Comptroller to tour planned site of controversial IDF base

By Mijal Grinberg and Shahar Ilan, Haaretz Correspondents

Comptroller Micha Lindenstrauss will tour the Negev this week as part of his office's investigation into the controversial construction of an Israel Defense Forces mega-base near Ramat Hovav. During the tour, Lindenstrauss will meet Health Ministry officials from the area as well.

Environmental groups are complaining that the pollution at the Ramat Hovav industrial site has undergone insufficient treatment to allow the construction of a base that would house thousands in a location less than 10 kilometers away.

Construction at the site was not allowed to begin as scheduled Wednesday, following a Be'er Sheva District Court order to freeze all work.

Meretz Chair MK Yossi Beilin, head of the Knesset team examining the issue, said on Wednesday that the attempt to begin construction was a "an immoral move that endangers the lives of IDF soldiers."

"Due to outside considerations, the government decided to build the base in the most unsuitable location they could find. Something there stinks - in more ways than one," Beilin said at a press conference he held Wednesday. He also added that in dozens of talks that he held on the base, he did not discover any advantages in the current location.

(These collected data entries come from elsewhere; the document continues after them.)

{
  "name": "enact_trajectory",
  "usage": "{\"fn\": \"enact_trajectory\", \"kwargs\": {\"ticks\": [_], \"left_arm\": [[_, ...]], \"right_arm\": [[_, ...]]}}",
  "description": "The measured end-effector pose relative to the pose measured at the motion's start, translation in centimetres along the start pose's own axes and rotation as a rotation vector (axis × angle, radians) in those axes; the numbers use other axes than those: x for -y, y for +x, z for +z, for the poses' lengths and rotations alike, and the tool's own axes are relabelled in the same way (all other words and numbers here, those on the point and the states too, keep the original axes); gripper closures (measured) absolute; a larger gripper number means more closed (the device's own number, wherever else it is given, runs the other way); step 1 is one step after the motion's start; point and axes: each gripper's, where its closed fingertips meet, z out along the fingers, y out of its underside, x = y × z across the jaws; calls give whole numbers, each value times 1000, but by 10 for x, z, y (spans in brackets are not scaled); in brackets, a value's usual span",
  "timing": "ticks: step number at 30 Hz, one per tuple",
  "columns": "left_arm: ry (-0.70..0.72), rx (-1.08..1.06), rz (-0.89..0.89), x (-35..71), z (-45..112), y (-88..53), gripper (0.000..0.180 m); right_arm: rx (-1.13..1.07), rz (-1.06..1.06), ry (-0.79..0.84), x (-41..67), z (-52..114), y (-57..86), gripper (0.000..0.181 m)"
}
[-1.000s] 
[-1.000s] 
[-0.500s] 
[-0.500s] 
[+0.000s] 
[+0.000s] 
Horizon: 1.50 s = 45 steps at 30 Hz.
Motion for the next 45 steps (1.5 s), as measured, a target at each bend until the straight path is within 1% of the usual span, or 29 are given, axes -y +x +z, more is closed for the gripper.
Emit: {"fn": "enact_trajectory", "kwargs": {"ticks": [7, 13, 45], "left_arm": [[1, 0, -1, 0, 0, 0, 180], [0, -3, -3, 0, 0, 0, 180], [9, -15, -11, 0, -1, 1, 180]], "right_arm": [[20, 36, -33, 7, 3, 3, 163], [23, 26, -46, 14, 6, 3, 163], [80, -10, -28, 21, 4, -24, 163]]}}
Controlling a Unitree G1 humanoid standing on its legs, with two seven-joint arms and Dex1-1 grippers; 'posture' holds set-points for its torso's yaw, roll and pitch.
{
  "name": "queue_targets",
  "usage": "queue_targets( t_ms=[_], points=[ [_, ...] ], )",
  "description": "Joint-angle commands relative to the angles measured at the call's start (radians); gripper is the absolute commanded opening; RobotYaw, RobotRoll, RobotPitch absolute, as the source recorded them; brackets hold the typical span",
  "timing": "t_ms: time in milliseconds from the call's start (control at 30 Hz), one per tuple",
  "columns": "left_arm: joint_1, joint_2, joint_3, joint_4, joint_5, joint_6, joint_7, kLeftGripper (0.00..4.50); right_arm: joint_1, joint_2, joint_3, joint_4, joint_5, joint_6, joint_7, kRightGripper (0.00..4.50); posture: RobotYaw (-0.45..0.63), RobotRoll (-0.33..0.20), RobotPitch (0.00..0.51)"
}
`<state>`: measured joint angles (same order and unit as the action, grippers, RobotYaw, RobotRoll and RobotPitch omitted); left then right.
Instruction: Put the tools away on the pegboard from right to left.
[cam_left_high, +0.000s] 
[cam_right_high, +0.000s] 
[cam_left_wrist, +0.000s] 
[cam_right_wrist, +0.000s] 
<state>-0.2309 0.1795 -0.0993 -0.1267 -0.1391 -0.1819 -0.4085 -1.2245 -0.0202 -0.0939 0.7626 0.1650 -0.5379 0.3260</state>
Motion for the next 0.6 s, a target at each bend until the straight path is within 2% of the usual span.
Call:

Beilin demanded that the government delay construction until the release of a report examining the dangers of the chosen location. Belien also said that other locations in the Negev, such as Arad or Sde Boker, would have been much more fitting.

Among the outside considerations that Beilin mentioned was the plan to forcefully improve the area of Ramat Hovav and earn tax benefits.

Head of the Negev lobby MK Shai Harmesh said that torpedoing the plans for the base would thwart the possible blooming and rehabilitation of the Negev. According to Harmesh, the green groups never protested the pollution in Ramat Hovav when the victims were 200 thousand Be'er Sheba residents.

Court halts construction at controversial IDF base

The bulldozers that arrived at the Negev Junction in order to begin preparing the ground for construction of the massive training base were met by officials with the court order Wednesday, and protesters from Green Course, an environmentalist organization opposed to the project. Advertisement

The Israel Union for Environmental Defense, known in Hebrew as Adam Teva V'Din, had filed against the project in court, and welcomed its decision to intervene.

The greens took the matter to court, arguing that the planning and permit process must be transparent and open to the public, and charged that the Defense Ministry internal committees rushed the process without sufficient public involvement.